En revanche je pense que vouloir calculer le montant des paiements pour services rendus sur la base de la valeur de ces services est une erreur : ces valeurs sont le plus souvent fictives, alors que le coût de production de ces biens est bien concret. Par exemple sauver le râle du genêt est difficile à évaluer par rapport à la valeur de l’oiseau, mais facile en termes de coûts induits par un fauchage tardif. Le paiement du service doit compenser les pertes économiques et couvrir, en plus, les « coûts de transaction » assumés par l’agriculteur. Par ailleurs, il peut être utile d’évaluer le bénéfice que gagne la société à sauver le râle du genêt pour défendre ou justifier une telle politique. Cependant, dans des cas très particuliers, où le « service écosystémique » induit un service marchand, on peut concevoir de baser des compensations sur la base du coût du service rendu. C’est le cas en Grande Bretagne pour une entreprise de production d’eau potable qui a pu mesurer l’intérêt économique qu’elle avait à préserver une tourbière en amont du bassin versant, par rapport à ce que lui aurait coûté un système de traitement.

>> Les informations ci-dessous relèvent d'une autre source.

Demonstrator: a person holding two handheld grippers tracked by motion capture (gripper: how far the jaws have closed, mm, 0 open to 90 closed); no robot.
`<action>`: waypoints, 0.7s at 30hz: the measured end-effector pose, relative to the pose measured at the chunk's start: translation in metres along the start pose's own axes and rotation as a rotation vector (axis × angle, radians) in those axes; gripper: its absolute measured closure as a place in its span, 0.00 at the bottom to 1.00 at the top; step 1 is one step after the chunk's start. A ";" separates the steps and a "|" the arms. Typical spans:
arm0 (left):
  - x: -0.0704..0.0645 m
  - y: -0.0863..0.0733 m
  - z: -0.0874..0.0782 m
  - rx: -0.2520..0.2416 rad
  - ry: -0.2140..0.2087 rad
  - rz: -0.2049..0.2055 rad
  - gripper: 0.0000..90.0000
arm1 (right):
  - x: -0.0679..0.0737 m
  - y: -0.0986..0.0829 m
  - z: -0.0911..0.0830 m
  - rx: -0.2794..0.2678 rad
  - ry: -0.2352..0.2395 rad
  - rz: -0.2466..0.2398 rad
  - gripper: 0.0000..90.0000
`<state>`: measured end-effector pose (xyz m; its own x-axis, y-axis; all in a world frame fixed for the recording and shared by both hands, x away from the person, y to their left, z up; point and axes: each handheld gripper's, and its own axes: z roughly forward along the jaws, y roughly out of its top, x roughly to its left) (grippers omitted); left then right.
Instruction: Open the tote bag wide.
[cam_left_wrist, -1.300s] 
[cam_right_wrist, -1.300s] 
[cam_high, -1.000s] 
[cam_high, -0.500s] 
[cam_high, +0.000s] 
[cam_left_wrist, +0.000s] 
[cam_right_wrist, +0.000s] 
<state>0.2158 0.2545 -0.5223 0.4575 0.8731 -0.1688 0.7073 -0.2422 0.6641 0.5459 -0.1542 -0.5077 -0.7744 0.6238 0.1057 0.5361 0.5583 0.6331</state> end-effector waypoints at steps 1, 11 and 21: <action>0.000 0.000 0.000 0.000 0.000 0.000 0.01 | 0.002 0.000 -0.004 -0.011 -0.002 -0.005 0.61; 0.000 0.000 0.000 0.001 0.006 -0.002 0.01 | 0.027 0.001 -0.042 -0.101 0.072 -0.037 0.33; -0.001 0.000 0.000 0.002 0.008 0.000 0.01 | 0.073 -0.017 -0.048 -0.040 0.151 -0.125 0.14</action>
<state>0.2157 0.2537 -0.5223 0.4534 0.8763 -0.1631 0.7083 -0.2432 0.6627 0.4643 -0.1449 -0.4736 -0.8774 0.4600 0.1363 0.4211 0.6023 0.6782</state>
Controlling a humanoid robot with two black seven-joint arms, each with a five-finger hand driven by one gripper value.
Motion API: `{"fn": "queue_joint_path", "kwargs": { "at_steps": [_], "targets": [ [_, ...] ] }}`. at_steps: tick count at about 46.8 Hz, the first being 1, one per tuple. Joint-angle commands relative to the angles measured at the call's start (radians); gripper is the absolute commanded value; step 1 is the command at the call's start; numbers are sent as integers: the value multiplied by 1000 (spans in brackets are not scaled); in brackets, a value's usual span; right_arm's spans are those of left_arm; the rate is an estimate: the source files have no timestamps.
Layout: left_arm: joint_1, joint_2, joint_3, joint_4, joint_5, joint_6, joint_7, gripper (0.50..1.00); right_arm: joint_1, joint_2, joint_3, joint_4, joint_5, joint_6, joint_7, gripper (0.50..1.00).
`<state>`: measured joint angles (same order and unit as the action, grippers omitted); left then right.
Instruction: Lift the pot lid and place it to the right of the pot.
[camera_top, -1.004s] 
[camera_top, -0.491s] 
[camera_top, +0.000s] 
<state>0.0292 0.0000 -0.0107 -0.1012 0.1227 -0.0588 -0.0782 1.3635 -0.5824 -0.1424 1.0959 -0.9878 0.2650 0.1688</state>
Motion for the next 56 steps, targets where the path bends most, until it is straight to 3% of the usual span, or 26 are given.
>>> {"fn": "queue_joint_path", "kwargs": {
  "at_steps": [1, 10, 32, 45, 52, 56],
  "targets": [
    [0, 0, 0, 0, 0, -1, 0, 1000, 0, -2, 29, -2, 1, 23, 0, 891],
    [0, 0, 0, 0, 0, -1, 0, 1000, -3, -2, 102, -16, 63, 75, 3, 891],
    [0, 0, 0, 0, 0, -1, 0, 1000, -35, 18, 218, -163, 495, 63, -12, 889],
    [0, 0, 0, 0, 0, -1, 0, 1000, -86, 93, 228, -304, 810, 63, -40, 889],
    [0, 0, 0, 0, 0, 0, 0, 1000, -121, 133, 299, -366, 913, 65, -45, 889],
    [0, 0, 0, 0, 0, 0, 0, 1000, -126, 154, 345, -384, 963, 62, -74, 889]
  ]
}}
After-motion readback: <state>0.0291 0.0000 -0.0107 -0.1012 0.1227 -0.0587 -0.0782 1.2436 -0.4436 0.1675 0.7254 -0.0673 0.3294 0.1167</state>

Mais même dans ce genre de cas, on est vite rattrapé par une difficulté de taille : comment mener des analyses économiques fiables dès lors qu’une option consiste à changer totalement de système (par exemple en convertissant l’ensemble de l’agriculture au bio) ? La rentabilité du système agricole actuel est totalement faussée par le fait qu’elle est sous perfusion de subventions publiques et induit des externalités non prises en compte dans les calculs…
Propos recueillis par Sarah Feuillette
[1] Rapport publié en 2006 qui a comparé le coût de l’action et le coût de la non action.
[2] L’Économie des écosystèmes et de la biodiversité, initiative internationale lancée en 2007 destinée à attirer l’attention sur les bénéfices de la biodiversité.